What the task asks —
Your task is to find every line of the listing that includes "place" and copy it.
BEGIN
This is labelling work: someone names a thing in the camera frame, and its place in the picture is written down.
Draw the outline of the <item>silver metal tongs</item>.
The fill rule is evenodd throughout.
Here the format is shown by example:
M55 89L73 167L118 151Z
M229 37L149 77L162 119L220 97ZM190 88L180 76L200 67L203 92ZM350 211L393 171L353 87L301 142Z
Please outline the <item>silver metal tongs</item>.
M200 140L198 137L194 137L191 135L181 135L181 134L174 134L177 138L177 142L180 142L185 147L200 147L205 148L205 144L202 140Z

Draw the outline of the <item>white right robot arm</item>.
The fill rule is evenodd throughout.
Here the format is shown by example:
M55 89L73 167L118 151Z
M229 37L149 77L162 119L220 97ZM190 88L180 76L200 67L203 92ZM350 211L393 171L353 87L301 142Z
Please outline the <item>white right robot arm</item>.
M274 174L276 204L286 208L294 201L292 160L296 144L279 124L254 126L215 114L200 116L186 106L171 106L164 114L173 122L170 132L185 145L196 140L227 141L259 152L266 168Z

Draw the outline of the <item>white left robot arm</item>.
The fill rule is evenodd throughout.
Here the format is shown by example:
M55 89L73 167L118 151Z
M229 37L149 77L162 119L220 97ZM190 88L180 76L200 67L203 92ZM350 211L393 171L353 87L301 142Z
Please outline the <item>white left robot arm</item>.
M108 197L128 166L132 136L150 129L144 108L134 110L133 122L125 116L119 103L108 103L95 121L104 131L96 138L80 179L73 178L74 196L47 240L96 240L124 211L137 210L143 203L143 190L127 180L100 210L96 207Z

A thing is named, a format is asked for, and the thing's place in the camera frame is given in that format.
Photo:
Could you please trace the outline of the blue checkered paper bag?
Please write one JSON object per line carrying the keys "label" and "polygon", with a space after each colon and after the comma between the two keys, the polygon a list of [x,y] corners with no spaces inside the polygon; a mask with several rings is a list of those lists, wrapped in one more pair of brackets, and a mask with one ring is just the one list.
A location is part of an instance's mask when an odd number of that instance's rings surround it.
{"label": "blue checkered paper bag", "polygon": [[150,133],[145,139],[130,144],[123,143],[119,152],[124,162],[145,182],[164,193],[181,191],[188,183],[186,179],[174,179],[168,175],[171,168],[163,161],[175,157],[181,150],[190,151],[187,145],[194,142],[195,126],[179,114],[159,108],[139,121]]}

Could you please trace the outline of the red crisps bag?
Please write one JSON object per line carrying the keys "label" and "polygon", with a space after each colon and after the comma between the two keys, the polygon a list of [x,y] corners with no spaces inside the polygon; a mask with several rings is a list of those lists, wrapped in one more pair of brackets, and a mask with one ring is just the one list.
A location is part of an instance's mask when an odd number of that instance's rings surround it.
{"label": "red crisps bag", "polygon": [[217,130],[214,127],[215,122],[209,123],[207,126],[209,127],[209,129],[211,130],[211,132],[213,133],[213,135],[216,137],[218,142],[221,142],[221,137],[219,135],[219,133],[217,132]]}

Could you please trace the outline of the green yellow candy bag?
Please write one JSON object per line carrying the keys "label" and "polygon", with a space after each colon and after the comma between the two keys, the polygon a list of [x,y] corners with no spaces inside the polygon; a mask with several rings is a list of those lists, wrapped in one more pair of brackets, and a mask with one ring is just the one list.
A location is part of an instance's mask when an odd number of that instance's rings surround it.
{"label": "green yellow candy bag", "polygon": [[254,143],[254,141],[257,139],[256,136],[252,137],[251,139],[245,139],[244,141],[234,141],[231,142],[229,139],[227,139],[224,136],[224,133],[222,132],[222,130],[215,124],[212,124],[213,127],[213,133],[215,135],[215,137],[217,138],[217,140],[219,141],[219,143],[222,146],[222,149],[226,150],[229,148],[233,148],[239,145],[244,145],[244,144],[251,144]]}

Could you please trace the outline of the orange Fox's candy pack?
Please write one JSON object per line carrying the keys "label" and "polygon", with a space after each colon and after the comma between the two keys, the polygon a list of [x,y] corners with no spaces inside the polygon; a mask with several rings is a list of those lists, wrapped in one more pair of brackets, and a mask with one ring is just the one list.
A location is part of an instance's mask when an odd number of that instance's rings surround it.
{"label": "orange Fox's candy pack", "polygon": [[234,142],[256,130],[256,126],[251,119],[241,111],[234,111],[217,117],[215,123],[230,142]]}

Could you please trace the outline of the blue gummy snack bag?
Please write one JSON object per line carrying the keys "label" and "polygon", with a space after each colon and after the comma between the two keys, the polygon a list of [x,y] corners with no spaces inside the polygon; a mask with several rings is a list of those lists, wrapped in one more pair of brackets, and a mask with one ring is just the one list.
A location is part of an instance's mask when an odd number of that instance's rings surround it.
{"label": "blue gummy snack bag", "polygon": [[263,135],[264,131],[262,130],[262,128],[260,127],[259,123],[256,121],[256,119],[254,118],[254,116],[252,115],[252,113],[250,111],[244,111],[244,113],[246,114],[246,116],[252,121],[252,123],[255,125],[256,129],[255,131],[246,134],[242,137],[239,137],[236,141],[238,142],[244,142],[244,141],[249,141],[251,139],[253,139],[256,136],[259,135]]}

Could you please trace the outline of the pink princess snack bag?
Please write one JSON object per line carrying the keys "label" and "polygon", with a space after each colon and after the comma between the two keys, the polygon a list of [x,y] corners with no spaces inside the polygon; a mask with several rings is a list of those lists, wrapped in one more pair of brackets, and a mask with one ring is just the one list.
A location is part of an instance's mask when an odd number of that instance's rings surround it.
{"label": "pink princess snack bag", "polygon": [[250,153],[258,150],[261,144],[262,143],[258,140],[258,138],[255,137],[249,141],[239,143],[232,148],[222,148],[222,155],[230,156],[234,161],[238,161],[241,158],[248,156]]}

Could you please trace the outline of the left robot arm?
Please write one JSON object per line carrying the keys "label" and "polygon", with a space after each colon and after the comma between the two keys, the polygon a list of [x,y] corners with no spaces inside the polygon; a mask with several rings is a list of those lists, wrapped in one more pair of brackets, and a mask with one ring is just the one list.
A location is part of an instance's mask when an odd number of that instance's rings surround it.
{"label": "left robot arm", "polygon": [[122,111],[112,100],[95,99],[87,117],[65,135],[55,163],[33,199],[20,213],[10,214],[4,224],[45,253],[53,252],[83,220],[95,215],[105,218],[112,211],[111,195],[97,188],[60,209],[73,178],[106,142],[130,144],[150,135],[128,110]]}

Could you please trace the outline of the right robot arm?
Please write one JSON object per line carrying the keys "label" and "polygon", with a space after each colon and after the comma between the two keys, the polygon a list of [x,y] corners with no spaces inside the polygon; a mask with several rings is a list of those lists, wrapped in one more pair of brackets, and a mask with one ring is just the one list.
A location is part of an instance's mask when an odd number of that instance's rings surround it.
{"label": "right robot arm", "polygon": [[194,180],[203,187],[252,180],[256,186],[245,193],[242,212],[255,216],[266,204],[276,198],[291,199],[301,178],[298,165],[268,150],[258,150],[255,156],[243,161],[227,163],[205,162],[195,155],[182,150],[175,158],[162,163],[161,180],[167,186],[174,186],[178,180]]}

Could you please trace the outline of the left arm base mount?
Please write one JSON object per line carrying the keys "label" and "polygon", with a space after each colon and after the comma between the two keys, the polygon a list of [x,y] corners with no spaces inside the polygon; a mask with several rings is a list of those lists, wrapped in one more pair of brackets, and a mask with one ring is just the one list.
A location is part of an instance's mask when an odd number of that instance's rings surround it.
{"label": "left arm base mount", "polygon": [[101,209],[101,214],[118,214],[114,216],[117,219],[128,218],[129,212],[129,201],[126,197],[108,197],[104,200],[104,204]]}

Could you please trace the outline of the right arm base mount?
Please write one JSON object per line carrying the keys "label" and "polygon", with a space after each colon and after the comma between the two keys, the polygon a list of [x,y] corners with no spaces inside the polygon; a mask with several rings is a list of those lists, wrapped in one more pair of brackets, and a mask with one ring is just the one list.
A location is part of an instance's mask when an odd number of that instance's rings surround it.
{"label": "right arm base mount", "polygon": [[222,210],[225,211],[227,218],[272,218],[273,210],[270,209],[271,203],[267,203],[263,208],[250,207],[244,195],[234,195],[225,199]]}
END
Solution for this task —
This is labelling work: someone names a thing in the camera frame, and its place in the picture is written down.
A thing is named, a format is asked for, and the thing's place in the camera frame is given in that format.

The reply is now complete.